*** DATA SECTION ***
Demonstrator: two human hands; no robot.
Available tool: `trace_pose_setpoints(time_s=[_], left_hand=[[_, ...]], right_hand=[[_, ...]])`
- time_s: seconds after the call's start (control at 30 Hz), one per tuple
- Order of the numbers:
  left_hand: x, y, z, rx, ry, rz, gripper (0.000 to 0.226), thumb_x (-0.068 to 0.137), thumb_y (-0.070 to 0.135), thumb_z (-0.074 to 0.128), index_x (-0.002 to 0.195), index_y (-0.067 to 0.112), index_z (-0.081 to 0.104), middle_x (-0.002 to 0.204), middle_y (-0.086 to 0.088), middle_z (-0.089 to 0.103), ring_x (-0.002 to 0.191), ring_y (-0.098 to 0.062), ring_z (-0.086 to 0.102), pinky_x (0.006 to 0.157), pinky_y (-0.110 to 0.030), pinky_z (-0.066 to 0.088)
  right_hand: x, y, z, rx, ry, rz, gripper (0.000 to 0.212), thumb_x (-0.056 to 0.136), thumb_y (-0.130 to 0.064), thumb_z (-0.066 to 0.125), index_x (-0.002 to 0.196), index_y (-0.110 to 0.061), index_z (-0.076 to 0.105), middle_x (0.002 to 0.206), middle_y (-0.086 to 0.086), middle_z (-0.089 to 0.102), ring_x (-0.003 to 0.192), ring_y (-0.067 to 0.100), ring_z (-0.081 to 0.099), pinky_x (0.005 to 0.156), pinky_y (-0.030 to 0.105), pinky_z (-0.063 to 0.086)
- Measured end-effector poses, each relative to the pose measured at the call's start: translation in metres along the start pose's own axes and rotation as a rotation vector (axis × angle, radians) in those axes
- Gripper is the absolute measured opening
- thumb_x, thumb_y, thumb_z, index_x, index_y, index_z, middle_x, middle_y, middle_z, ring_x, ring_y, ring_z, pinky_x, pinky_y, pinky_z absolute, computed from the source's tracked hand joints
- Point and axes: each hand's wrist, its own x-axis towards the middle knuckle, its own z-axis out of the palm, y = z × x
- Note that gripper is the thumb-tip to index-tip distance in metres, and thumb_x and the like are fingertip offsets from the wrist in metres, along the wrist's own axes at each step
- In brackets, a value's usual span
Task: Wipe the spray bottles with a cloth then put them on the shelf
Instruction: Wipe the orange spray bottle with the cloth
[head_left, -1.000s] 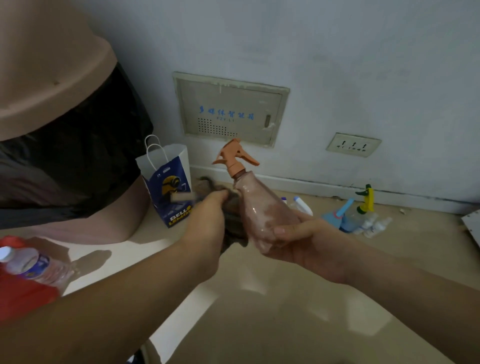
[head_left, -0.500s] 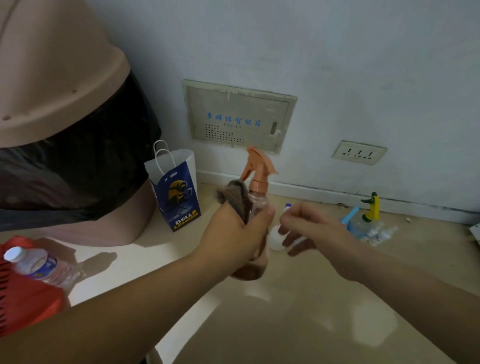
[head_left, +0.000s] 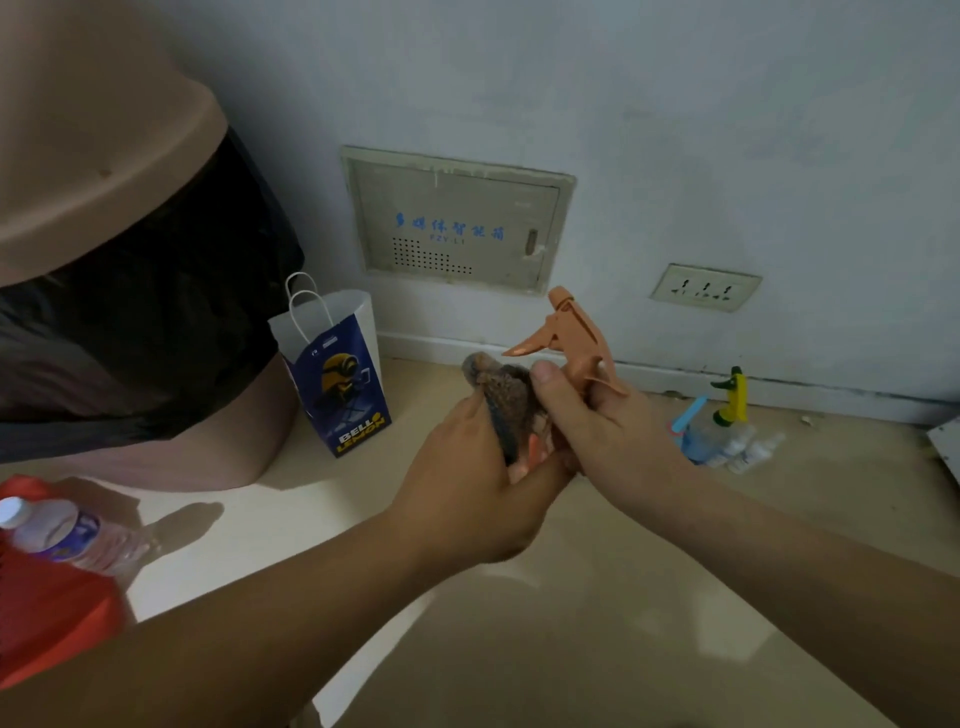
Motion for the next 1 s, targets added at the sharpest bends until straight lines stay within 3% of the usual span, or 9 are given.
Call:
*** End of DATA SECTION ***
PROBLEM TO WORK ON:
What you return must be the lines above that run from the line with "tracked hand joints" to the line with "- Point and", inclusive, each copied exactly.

TASK SOLUTION:
- thumb_x, thumb_y, thumb_z, index_x, index_y, index_z, middle_x, middle_y, middle_z, ring_x, ring_y, ring_z, pinky_x, pinky_y, pinky_z absolute, computed from the source's tracked hand joints
- Point and axes: each hand's wrist, its own x-axis towards the middle knuckle, its own z-axis out of the palm, y = z × x

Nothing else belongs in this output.